You might ask what this means for you as a user. It means predominantly two things: The reliability of the LoginScanner modules is greatly increased. Each one should behave in the same general way. If you know how to use one, you know how to use all of them. The second is that the LoginScanners are now significantly faster and more efficient. In fact, it actually caused me some problems while making sure they were Timeout safe. I wrapped some scanners in a 1 second timeout just to make sure they cleaned up properly. To my surprise the Postgres LoginScanner completed before the timeout triggered. It turned out that the Postgres LoginScanner was now capable of making approximately 12 login requests in a one second period. Your mileage will vary based on network conditions and the protocol you are using, but there is no doubt that these new LoginScanners are capable of some serious speed compared to their predecessors.

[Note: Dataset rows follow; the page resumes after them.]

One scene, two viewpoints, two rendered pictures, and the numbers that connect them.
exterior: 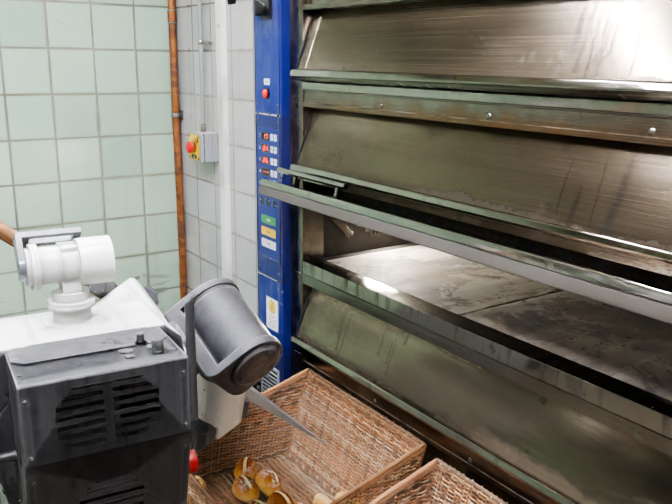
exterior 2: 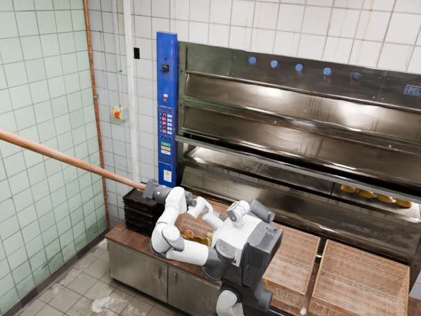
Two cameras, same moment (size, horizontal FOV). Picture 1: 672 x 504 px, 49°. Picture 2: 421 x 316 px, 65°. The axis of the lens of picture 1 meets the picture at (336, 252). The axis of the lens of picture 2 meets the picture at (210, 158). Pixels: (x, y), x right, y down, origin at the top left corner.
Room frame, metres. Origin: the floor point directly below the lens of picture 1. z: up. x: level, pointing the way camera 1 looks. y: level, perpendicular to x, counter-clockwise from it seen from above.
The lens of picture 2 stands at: (-0.04, 1.20, 2.45)
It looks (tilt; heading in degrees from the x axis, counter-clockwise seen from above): 27 degrees down; 328
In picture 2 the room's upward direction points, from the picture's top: 4 degrees clockwise
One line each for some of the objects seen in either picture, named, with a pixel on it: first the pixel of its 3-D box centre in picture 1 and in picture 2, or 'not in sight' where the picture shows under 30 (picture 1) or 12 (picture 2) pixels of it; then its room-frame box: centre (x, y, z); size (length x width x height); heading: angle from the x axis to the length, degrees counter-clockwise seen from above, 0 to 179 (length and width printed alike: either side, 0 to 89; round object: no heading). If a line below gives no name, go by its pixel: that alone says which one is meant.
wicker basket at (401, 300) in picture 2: not in sight; (359, 288); (0.74, -0.54, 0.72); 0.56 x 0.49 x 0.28; 33
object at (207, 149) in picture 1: (203, 146); (119, 113); (2.61, 0.47, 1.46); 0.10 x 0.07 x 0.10; 34
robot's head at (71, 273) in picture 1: (73, 270); (239, 213); (0.99, 0.36, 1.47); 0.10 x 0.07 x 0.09; 119
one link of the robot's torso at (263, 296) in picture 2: not in sight; (245, 288); (0.91, 0.32, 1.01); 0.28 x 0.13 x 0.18; 34

Looking toward the New Year
This work is far from finished. This undertaking is the single largest rework Metasploit has seen since the conversion from Perl to Ruby. We bit off quite a chunk of work, and we are far from finished. There are still modules out there that use the old credentials. This will be one of our main focuses in the near future. We will also be looking at leveling up msfconsole's capabilities in terms of looking at the creds you have saved. Things like offline cracking will probably get additional attention in the future as well. The fact is that Credential based attacks are one of the most prevalent breach vectors. You can patch every system in your environment. You can hook up IPS and AV at every art of your network One weak credential can still bring your entire Organization to its knees. Buffer overflows come and go, bad passwords are forever. Merry Haxmas!